We are not getting results back unless we pre-format the search term.
http://localhost:9200/system/group/_search'-d '{ "query" :
{ "text" : { "_all" : "Testing" } } }
Returns 0 hits
http://localhost:9200/system/group/_search'-d '{ "query" :
{ "text" : { "_all" : "testing" } } }
Returns 0 hits
http://localhost:9200/system/group/_search'-d '{ "query" :
{ "text" : { "_all" : "test" } } }
Returns 1 hit!
"_shards": {
"failed": 0,
"successful": 5,
"total": 5
},
"hits": {
"hits": [
{
"_id": "testid",
"_index": "system",
"_score": 0.13561106,
"_source": {
"id": "testid",
"name": "Testing"
},
"_type": "group"
}
],
"max_score": 0.13561106,
"total": 1
},
"timed_out": false,
"took": 33
Here is my setup:
"cluster_name": "entermedia-test",
"master_node": "LfnoRHg1SYicB1p1rFSdrg",
"metadata": {
"indices": {
"system": {
"aliases": ,
"mappings": {
"group": {
"properties": {
"_all": {
"analyzer": "lowersnowball",
"type": "string"
},
"id": {
"include_in_all": true,
"index": "not_analyzed",
"store": "yes",
"type": "string"
},
"name": {
"include_in_all": true,
"index": "not_analyzed",
"store": "yes",
"type": "string"
}
}
}
},
"settings": {
"index.analysis.analyzer.lowersnowball.filter.0":
"snowball",
"index.analysis.analyzer.lowersnowball.filter.1":
"standard",
"index.analysis.analyzer.lowersnowball.filter.2":
"lowercase",
"index.analysis.analyzer.lowersnowball.tokenizer":
"standard",
"index.analysis.analyzer.lowersnowball.type":
"custom",
"index.number_of_replicas": "1",
"index.number_of_shards": "5"
},
"state": "open"
}
},
On Aug 9, 11:31 am, Jan Fiedler fiedler....@gmail.com wrote:
You are using a prefix filter (in a constant score query).

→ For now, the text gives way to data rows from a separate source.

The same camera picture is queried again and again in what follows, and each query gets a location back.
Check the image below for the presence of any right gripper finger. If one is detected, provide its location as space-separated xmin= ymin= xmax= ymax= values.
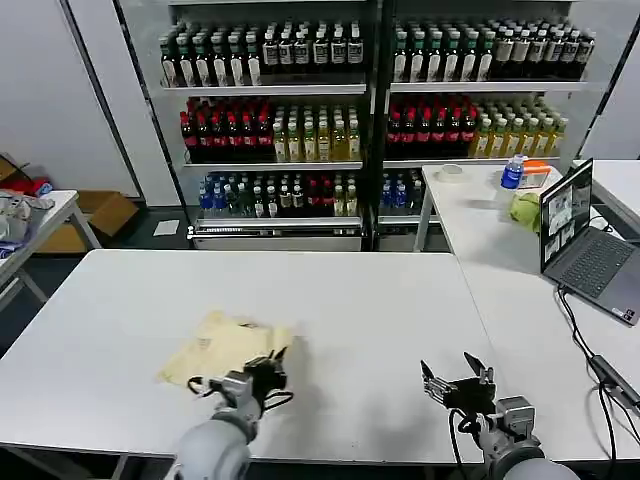
xmin=463 ymin=351 xmax=496 ymax=386
xmin=420 ymin=359 xmax=452 ymax=406

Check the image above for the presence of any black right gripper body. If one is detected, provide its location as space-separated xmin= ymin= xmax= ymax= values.
xmin=441 ymin=376 xmax=498 ymax=417

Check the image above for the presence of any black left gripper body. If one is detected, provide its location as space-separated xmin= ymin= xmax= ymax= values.
xmin=243 ymin=360 xmax=290 ymax=402

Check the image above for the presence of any pale yellow shirt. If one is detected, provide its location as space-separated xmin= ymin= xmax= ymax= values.
xmin=155 ymin=309 xmax=308 ymax=389

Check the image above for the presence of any black power adapter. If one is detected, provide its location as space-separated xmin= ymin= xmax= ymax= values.
xmin=586 ymin=354 xmax=640 ymax=407

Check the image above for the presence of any grey open laptop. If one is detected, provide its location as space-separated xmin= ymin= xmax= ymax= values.
xmin=540 ymin=157 xmax=640 ymax=328

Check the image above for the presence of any white table with legs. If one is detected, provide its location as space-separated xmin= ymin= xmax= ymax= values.
xmin=413 ymin=163 xmax=576 ymax=274

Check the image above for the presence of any green crumpled cloth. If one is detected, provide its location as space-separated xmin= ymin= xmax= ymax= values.
xmin=509 ymin=191 xmax=544 ymax=234

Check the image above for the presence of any clear blue-label water bottle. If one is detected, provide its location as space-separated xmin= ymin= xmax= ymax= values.
xmin=496 ymin=153 xmax=526 ymax=224

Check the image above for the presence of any clear box with orange rim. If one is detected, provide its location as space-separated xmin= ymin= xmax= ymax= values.
xmin=520 ymin=159 xmax=553 ymax=190

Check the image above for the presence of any brown cardboard box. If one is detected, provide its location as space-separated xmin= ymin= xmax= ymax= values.
xmin=35 ymin=190 xmax=140 ymax=254

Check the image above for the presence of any white desk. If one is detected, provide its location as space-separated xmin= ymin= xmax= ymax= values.
xmin=572 ymin=158 xmax=640 ymax=236

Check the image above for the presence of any white side table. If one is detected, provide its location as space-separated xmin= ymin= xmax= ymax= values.
xmin=0 ymin=188 xmax=103 ymax=314

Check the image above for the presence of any grey clothes pile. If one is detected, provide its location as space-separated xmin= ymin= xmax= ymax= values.
xmin=0 ymin=189 xmax=56 ymax=251

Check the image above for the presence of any red bag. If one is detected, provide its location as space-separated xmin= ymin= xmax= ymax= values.
xmin=0 ymin=175 xmax=54 ymax=198

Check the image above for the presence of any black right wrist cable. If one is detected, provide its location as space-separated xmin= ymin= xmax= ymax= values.
xmin=447 ymin=407 xmax=484 ymax=469

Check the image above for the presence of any black laptop cable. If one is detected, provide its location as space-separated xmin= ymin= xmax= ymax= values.
xmin=556 ymin=285 xmax=640 ymax=464

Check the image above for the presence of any bottle shelf with dark frame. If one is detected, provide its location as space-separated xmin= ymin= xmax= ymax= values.
xmin=378 ymin=0 xmax=599 ymax=253
xmin=113 ymin=0 xmax=382 ymax=253

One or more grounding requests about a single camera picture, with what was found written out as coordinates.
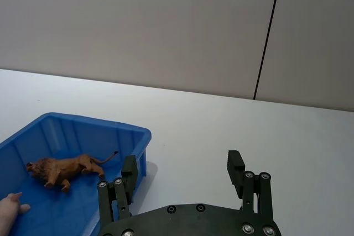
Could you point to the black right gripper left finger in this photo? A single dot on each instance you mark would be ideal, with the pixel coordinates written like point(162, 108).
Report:
point(127, 180)

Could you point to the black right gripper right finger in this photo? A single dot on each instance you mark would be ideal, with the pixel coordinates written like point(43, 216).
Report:
point(250, 189)

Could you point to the blue plastic bin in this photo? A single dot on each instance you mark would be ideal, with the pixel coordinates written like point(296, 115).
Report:
point(74, 169)

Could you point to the brown toy lion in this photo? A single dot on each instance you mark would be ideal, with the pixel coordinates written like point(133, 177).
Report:
point(62, 170)

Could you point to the pink toy pig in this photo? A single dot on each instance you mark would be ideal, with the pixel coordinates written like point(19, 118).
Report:
point(11, 214)

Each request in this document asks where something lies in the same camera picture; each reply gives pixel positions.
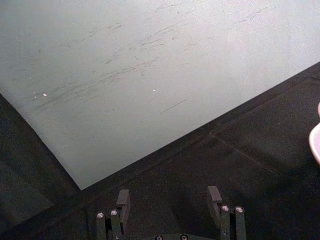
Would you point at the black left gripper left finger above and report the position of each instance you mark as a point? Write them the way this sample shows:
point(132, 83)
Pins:
point(123, 203)

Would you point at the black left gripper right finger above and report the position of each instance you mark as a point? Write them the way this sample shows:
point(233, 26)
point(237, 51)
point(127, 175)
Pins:
point(215, 203)

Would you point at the roll of white tape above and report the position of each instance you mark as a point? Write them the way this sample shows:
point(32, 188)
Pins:
point(315, 140)

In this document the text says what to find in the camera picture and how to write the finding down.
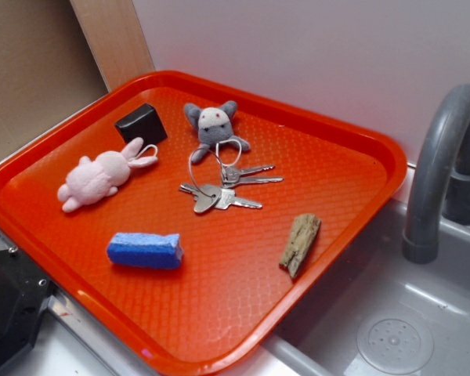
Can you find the pink plush bunny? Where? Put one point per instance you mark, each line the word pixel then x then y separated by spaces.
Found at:
pixel 93 180

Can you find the orange plastic tray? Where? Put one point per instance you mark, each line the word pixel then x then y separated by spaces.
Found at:
pixel 230 291

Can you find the gray toy sink basin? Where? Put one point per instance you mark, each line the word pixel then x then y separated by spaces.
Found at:
pixel 375 313

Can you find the silver keys on ring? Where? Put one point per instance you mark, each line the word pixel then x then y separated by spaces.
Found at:
pixel 222 196

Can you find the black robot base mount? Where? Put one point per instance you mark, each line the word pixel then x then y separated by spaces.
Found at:
pixel 25 290

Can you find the gray plush animal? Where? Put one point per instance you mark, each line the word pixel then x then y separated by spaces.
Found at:
pixel 213 126

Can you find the black small box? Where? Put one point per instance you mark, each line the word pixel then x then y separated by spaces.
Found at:
pixel 143 122

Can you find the brown wood piece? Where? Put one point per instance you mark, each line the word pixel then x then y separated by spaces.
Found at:
pixel 304 230

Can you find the wooden board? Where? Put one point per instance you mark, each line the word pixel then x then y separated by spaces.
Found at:
pixel 115 38

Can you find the gray toy faucet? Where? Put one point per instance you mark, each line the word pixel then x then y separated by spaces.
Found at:
pixel 441 182

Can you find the blue sponge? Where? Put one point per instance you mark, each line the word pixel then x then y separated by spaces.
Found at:
pixel 146 250

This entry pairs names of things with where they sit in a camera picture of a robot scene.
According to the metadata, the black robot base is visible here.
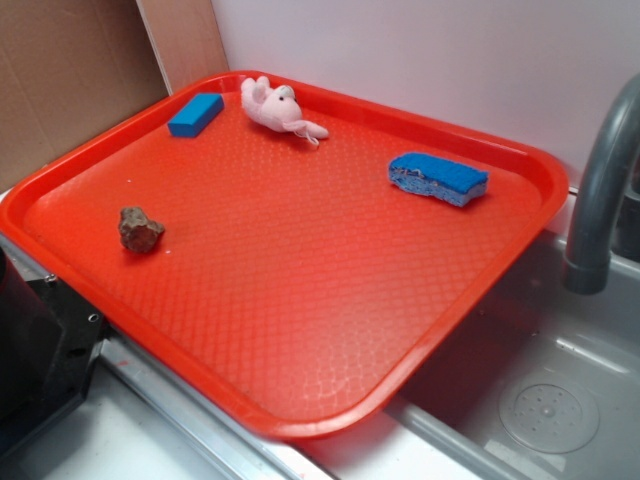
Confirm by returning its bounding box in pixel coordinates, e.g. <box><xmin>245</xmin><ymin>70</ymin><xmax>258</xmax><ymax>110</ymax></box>
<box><xmin>1</xmin><ymin>253</ymin><xmax>104</xmax><ymax>456</ymax></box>

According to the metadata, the blue sponge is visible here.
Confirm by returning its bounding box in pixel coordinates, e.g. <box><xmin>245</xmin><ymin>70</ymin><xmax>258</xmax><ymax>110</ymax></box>
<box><xmin>388</xmin><ymin>152</ymin><xmax>489</xmax><ymax>207</ymax></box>

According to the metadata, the red plastic tray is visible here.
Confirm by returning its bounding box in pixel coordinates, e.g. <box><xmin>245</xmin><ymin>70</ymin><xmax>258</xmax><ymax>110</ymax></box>
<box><xmin>1</xmin><ymin>72</ymin><xmax>568</xmax><ymax>440</ymax></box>

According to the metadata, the pink plush toy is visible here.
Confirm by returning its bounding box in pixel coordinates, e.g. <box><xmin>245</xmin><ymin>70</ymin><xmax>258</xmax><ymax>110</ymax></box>
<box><xmin>240</xmin><ymin>76</ymin><xmax>329</xmax><ymax>146</ymax></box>

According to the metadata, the blue rectangular block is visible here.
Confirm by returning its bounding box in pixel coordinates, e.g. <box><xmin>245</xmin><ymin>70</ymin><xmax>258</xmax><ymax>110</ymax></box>
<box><xmin>167</xmin><ymin>93</ymin><xmax>224</xmax><ymax>138</ymax></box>

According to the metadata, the brown rock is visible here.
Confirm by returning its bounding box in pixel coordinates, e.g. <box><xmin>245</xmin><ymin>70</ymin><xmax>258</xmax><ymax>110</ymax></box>
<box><xmin>118</xmin><ymin>206</ymin><xmax>165</xmax><ymax>254</ymax></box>

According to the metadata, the grey plastic sink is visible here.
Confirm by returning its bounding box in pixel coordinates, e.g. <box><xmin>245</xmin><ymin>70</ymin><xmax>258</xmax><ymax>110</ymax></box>
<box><xmin>299</xmin><ymin>205</ymin><xmax>639</xmax><ymax>479</ymax></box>

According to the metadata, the grey faucet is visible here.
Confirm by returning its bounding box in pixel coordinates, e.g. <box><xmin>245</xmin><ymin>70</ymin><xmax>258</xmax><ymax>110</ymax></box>
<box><xmin>563</xmin><ymin>76</ymin><xmax>639</xmax><ymax>295</ymax></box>

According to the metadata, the brown cardboard panel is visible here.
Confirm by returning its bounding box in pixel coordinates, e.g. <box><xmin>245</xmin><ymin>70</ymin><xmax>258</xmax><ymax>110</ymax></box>
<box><xmin>1</xmin><ymin>1</ymin><xmax>167</xmax><ymax>190</ymax></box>

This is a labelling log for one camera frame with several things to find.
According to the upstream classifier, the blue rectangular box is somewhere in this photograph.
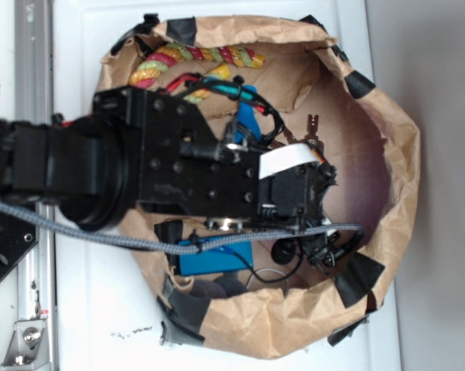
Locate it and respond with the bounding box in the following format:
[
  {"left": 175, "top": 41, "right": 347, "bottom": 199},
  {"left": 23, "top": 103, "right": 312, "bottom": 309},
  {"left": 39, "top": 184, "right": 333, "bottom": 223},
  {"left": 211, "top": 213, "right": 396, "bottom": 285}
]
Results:
[{"left": 179, "top": 241, "right": 253, "bottom": 276}]

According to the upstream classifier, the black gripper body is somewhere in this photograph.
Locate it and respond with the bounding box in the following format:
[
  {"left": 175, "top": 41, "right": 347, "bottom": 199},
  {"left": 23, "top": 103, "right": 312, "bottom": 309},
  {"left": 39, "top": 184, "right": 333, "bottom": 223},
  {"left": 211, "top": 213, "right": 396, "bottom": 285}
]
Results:
[{"left": 92, "top": 87, "right": 336, "bottom": 231}]

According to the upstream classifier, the grey braided cable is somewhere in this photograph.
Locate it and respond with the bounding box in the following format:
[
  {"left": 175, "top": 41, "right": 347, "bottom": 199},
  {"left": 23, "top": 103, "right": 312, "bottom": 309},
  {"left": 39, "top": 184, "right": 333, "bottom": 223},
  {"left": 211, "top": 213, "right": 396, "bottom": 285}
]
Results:
[{"left": 0, "top": 200, "right": 365, "bottom": 256}]

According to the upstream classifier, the red and black wire bundle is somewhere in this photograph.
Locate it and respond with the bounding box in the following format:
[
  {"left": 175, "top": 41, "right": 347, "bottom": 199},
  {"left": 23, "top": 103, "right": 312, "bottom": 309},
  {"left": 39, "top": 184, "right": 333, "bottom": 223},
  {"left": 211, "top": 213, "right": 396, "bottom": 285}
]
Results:
[{"left": 154, "top": 72, "right": 287, "bottom": 148}]

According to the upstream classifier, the white ribbon cable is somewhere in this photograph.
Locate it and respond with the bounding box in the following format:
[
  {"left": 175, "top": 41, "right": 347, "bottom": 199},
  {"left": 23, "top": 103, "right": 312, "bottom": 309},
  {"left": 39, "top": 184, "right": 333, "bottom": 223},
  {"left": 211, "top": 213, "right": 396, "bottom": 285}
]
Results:
[{"left": 258, "top": 143, "right": 319, "bottom": 181}]

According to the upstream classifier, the metal corner bracket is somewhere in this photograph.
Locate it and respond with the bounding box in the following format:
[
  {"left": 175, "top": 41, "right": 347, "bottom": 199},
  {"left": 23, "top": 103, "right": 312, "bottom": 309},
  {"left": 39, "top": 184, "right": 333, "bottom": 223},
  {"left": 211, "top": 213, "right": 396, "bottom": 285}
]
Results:
[{"left": 0, "top": 319, "right": 50, "bottom": 370}]

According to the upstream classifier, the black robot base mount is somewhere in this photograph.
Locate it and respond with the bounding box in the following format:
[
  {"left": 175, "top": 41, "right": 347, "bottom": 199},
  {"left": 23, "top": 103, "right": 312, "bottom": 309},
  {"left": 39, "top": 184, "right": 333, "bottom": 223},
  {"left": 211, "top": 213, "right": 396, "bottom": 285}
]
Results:
[{"left": 0, "top": 213, "right": 36, "bottom": 284}]

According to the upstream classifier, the multicolour twisted rope toy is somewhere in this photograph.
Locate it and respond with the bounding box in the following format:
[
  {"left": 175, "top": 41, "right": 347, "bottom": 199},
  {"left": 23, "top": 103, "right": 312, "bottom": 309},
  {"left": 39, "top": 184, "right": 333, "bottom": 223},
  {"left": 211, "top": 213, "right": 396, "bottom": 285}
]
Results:
[{"left": 128, "top": 43, "right": 265, "bottom": 90}]

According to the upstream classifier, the brown paper bag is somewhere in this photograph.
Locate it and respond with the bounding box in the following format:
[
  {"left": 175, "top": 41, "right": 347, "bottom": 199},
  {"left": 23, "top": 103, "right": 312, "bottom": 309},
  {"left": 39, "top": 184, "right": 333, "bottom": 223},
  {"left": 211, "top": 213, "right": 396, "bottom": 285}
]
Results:
[{"left": 97, "top": 15, "right": 420, "bottom": 359}]

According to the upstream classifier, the silver key bunch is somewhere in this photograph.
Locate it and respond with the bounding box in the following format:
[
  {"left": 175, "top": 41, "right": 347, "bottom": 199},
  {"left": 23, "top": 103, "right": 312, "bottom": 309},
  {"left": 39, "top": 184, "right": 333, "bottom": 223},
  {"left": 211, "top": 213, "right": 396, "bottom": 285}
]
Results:
[{"left": 283, "top": 114, "right": 324, "bottom": 156}]

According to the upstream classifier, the aluminium frame rail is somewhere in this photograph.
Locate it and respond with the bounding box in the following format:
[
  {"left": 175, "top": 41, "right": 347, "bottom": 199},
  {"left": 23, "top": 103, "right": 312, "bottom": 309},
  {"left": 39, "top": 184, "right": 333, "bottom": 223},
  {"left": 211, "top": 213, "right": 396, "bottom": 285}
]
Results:
[{"left": 15, "top": 1, "right": 59, "bottom": 370}]

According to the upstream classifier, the thin metal ring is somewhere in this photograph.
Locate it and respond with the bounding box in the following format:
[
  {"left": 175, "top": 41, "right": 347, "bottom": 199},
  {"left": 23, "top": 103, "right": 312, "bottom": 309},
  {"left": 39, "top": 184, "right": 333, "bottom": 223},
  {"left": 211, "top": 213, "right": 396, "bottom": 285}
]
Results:
[{"left": 246, "top": 267, "right": 290, "bottom": 297}]

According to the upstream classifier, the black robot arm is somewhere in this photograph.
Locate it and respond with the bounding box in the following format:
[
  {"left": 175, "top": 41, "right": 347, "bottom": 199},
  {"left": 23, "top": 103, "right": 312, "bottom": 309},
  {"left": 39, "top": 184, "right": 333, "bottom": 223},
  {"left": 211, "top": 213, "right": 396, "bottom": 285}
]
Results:
[{"left": 0, "top": 87, "right": 336, "bottom": 231}]

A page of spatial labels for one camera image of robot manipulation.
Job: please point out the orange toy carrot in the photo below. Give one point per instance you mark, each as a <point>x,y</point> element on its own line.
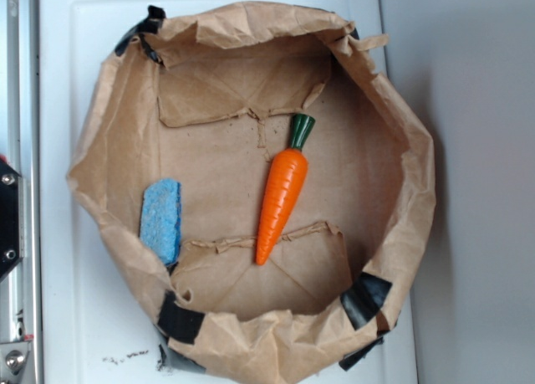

The prefix filter
is similar to a term filter and does not analyze the term (i.e. does not
apply the lowercase filter to your uppercase term). In your scenario, I
think its best to lowercase the term in the query (at the client side) to
match what the analyzer does at indexing time.